Sunday, August 10, 2008
"Take That China, You Little Bitch!"
Undoubtedly solving our nation's economic problems and housing crisis from his iPhone, George W. Bush presided over the USA v. China matchup in Beijing on Sunday. Flanked by Daddy Bush and Jerry Colangelo, Dubby was spotted by the NBC cameras pumping his fists gleefully after alley oops and monster jams from LeBron and Co. In an odd twist of fate, I was at home pumping my fist with him, even shouting "Yee-haw, Dubby!" when I saw him pop up on my screen. The USA Men's Sr. National Basketball Team has stirred such a feeling of national pride within me that I even applauded Bush as he left with 7 minutes to go in the blowout victory, waving to the USA Women's Basketball team who reluctantly waved back. Well done, President Bush; America is still the best at something. USA! USA! USA!
The Americans were clearly the more talented side in this lopsided affair, but the game represented much more to the 1.3 billion Chinese citizens, and a USA basketball program in a dire state of disarray. After failing miserably in Athens 2004 (and yes, anything less than Olympic Gold in a sport we invented is failure), Team USA rolled into Beijing packing heat: LeBron.
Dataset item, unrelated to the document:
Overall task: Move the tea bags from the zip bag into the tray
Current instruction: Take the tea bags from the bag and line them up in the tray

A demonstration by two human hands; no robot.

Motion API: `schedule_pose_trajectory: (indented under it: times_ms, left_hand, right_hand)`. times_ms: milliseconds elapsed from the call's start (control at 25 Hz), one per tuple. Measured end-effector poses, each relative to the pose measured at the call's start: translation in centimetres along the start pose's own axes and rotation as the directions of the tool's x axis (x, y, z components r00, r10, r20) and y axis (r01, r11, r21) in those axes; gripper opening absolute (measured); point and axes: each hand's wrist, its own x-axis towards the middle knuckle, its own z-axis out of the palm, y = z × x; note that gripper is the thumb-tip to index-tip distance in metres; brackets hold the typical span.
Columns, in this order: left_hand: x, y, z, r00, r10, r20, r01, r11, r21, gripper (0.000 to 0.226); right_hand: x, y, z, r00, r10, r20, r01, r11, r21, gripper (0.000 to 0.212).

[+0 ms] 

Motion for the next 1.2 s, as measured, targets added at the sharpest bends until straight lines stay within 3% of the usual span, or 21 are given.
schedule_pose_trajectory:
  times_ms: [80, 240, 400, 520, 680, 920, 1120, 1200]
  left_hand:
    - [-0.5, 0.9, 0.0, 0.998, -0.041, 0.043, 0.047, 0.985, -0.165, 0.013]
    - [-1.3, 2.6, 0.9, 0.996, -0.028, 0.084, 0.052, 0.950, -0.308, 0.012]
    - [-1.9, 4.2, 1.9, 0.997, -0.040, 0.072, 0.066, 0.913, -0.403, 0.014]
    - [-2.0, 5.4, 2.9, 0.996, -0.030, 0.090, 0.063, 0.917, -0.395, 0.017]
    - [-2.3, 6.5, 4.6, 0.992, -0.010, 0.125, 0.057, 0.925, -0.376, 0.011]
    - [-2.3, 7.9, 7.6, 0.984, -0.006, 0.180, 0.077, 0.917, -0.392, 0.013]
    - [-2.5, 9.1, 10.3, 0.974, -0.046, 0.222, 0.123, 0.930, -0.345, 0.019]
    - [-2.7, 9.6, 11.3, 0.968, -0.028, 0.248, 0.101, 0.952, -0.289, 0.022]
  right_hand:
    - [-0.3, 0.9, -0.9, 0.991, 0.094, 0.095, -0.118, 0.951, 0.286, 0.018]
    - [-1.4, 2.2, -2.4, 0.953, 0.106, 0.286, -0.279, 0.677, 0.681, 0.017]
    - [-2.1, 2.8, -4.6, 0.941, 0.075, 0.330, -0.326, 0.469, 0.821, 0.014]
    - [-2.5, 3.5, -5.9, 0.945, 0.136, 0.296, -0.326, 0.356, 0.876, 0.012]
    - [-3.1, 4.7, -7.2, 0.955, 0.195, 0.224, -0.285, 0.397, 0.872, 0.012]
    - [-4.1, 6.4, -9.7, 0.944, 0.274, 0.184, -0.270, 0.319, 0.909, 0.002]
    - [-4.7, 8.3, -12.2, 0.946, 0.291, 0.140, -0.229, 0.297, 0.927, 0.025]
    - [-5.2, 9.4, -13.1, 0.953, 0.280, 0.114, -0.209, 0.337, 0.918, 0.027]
Melo. D-Wade. Dwight Howard. KOBE.
While the Dream Team would probably school these dudes, the "Redeem Team" has what it takes to bring Gold back to the Red White and Blue. And compared to the rest of the Olympic coverage, this team will entertain the shit out of you. You may even remember why you love America.
Just a few observations from the Redeem Team's 1st game:
* LeBron James is the best baller in the World. End of story. Hey, Kobe Bryant is amazing, and a phenomenon on his own right. But you want to tell me that LeBron wouldn't have won 3 rings playing with Shaq in his prime? Kobe is 29, the defending MVP, and at the peak of his physical prowess. But LeBron is 27 days younger than me - 23 - and has already surpassed Kobe in pure athleticism, and is a game-changing force on the court. He is the vocal leader of this team, his boys, my generation. All he has to do is improve that outside shooting and we're looking at the next President of the United States.
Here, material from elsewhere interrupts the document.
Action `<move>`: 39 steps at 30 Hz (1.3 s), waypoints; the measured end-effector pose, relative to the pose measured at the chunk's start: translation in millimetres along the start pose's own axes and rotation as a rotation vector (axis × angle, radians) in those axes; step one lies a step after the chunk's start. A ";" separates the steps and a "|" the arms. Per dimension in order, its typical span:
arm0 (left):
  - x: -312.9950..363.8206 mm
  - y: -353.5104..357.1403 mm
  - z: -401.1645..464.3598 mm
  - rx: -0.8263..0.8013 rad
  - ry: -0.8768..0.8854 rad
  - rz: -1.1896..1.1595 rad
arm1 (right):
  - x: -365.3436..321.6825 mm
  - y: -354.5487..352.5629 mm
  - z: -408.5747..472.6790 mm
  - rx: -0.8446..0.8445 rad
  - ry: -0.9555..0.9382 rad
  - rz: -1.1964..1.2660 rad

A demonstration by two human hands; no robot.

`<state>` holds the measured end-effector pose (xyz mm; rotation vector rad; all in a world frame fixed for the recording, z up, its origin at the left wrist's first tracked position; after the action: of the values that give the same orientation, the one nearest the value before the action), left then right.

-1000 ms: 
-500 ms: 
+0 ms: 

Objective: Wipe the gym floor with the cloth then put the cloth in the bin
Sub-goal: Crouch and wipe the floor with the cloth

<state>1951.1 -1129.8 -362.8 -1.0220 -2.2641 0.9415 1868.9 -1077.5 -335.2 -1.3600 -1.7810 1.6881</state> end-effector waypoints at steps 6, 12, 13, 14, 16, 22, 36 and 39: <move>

* Jim Boeheim on the bench. I love how Jimmy B, the coach of the Syracuse Orangemen hoops team, is Coach K's default sidekick. Or maybe he's just there to keep the pot-smoking, drunk-driving, headband-rocking Carmelo Anthony in check.
* They fucking LOVE basketball in China. Did you see that halftime feature? It seems like every teenage boy in China dons an NBA jersey and styles himself after Lil Bow Wow.
* Chris Bosh looks like a Velociraptor. I've never seen the mascot of a team the dude plays for actually morph said dude's physical appearance. The Toronto Raptors star also bears a strong resemblance to Robbie Mark Sinclair, the awkward teen son in the classic early-90's sitcom, The Dinosaurs.
* Between Deron Williams and Jason Kidd, this team has 1 white guy. JUST AN OBSERVATION. Like David Brent, I'm colorblind, seeing neither color nor race. Oh wait, I forgot about Tayshaun Prince - make that 1.5 white guys.
* Coke commercial is 1st class. LeBron and Yao are perfect global ambassadors for the sport of basketball, and two all-around good guys. The graphics and animation were top notch, and who doesn't love Coke? Globalization is awesome.
* No Iverson = What a huge difference. As the Denver Nuggets are now finding out, AI just ain't a winner. He's a self-aggrandizing asshole who is better suited for the And-1 Mixed Tape Tour than Team USA. With his shoddy play and bickering with Larry Brown at the 2004 Athens games, I blame Iverson FULLY for ending USA's dominant run in international competition.
* I'm buying a USA #15 Carmelo jersey. Done and done.